● **Work request**:
Write out, without any change, the lines in the material below that run from the line with "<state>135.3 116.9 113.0" through the line with "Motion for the", both included.

● **Raw data**:
_ _ _

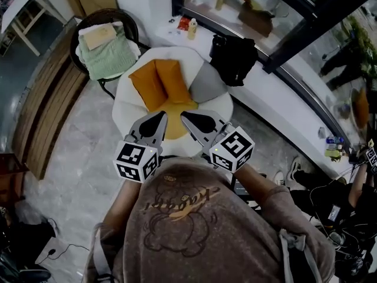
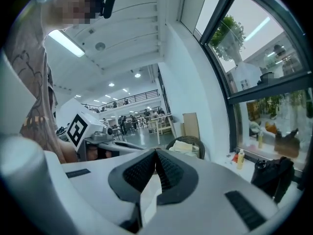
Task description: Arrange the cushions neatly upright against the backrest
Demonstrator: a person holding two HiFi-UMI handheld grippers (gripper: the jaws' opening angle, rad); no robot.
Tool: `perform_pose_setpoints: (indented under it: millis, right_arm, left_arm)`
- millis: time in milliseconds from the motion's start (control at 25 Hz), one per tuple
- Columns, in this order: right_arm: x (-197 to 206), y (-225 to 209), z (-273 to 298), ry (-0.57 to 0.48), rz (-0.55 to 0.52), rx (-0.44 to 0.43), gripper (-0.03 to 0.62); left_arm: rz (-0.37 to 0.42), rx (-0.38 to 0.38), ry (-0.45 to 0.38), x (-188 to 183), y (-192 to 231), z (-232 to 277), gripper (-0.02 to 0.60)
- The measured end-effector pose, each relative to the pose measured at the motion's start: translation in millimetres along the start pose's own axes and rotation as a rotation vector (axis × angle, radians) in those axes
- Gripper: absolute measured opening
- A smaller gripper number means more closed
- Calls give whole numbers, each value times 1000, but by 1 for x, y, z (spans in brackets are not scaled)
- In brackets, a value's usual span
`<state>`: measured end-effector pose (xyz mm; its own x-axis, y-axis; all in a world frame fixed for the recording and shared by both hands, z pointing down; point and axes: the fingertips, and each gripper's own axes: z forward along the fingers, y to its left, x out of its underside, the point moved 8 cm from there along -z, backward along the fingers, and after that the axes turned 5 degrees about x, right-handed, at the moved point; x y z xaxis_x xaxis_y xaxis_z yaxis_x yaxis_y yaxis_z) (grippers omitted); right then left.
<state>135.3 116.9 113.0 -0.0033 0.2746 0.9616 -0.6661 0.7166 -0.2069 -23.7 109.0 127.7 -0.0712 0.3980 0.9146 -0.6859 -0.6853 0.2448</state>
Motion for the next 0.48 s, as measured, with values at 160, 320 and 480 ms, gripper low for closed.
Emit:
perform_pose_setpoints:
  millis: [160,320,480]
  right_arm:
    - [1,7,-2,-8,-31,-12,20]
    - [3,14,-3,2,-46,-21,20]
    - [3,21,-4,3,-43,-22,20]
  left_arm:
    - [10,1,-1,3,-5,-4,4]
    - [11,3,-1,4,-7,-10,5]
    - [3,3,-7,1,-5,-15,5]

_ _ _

● **Exercise answer**:
<state>135.3 116.9 113.0 -0.0033 0.2746 0.9616 -0.6661 0.7166 -0.2069 -23.7 109.0 127.7 -0.0712 0.3980 0.9146 -0.6859 -0.6853 0.2448</state>
Motion for the next 0.48 s, as measured, with values at 160, 320 and 480 ms, gripper low for closed.

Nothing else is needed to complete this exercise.